Croydon’s planned “budget deficit” looks as if it could grow into a chasm.
Earlier this week, the Labour Party warned of impending doom for local authorities caused by the coronavirus emergency, creating a £10billion “black hole” in council finances, as the Tory government appears to back-pedal on previous commitments to councils to spend “whatever’s necessary”.
Little will Steve Reed OBE, the MP for Croydon North and Labour’s opposition spokesperson on local government, have realised that an example of such a crisis was about to hit so hard and so close to home.
In February, as part of the annual budgeting and Council Tax-setting process, Croydon unveiled what it calls its “Medium Term Financial Strategy”, outlining spending plans until 2022. Pre-covid, it showed a budget gap of £5.8million for the last financial year (2019-2020), plus £12.5million in the current year, and £7.7million in 2021-2022. Oh, what the council cabinet member responsible for finances, Simon Hall, would do for such “modest” figures as those now.
The pressures of emergency spending have prompted urgent meetings between Negrini and senior elected figures, such as Hall and council leader Tony Newman, and led to the suggestion that an outside body will be brought in to conduct some significant financial restructuring next month.
Before Northamptonshire, the last council to issue a S114 order was Hackney, in 2000. Then, they were able to turn to the Audit Commission to help sort out their woes – but thanks to “Big” Eric Pickles, the Commission no longer exists.
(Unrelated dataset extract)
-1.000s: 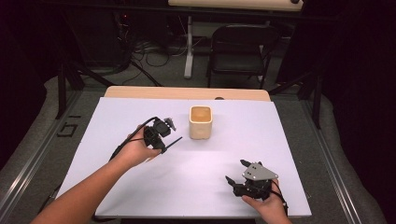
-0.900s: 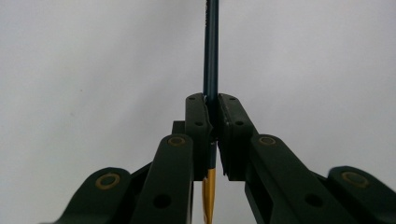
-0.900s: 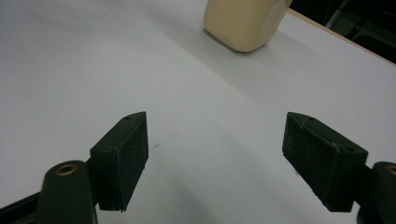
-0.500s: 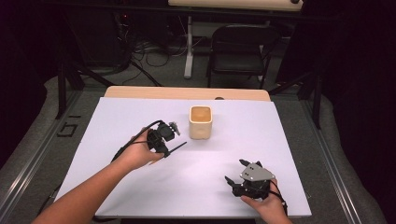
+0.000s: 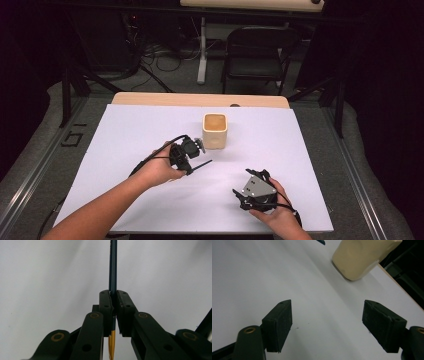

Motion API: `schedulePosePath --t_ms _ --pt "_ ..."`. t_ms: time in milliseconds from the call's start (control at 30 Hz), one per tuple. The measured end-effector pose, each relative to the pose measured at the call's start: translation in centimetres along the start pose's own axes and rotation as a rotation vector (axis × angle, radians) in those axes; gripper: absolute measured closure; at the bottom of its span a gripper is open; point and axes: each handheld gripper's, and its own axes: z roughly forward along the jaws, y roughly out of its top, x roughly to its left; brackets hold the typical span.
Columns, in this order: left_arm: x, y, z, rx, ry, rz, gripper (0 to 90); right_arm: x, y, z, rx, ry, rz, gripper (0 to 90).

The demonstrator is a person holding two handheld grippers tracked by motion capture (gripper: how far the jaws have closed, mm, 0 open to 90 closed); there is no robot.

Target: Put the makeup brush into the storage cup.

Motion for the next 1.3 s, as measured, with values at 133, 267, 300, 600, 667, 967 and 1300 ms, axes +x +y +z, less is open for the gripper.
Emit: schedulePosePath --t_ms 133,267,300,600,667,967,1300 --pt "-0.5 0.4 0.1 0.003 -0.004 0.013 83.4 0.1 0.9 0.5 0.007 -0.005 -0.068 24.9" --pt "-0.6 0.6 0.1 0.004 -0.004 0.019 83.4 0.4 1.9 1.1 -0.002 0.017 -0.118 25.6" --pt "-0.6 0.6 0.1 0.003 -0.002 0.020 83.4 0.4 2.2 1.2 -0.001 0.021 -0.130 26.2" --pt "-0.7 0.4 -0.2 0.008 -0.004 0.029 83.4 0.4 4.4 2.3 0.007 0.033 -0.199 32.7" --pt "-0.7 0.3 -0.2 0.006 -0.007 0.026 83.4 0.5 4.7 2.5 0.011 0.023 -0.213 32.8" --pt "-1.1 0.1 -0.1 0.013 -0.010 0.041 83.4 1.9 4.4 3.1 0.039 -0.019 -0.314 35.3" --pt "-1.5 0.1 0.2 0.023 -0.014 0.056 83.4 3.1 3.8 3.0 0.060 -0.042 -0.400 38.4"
One suggestion is that Croydon might call in audit experts from the Local Government Association to assist in sorting out their plight.
Once a S114 order is issued, a local authority has 21 days to juggle its books and come up with a solution to satisfy central government – making the tough calls about what services to cut or what assets to sell-off might come easier to less-involved third parties from outside the borough.
Of course, there is another option for the council to improve its financial situation, and that would be to increase Council Tax. The last time Croydon found its finances in a similarly parlous state, in 2005, they opted to hike Council Tax by 27 per cent. Part of the council leadership at that time was Tony Newman.
Inside Croydon today asked Jo Negrini and Tony Newman whether they could deny that outside auditors were working in the council offices, or to rule out the possibility of Croydon having to issue a Section 114 order. Neither of them had responded by the time of publication.
Back at that scrutiny meeting in early February, the council’s finance director, Lisa Taylor, was asked by councillors, “whether the proposed budget met the requirements for a sound budget?”
According to the council’s minutes, “It was confirmed that this was the case, although it was highlighted that there would be a need for continual monitoring of the budget throughout the year along with the agility to respond quickly to any challenges as they arose and to address them accordingly.”
The next couple of weeks will show how “agile” and “quick” the likes of Negrini and Newman really are.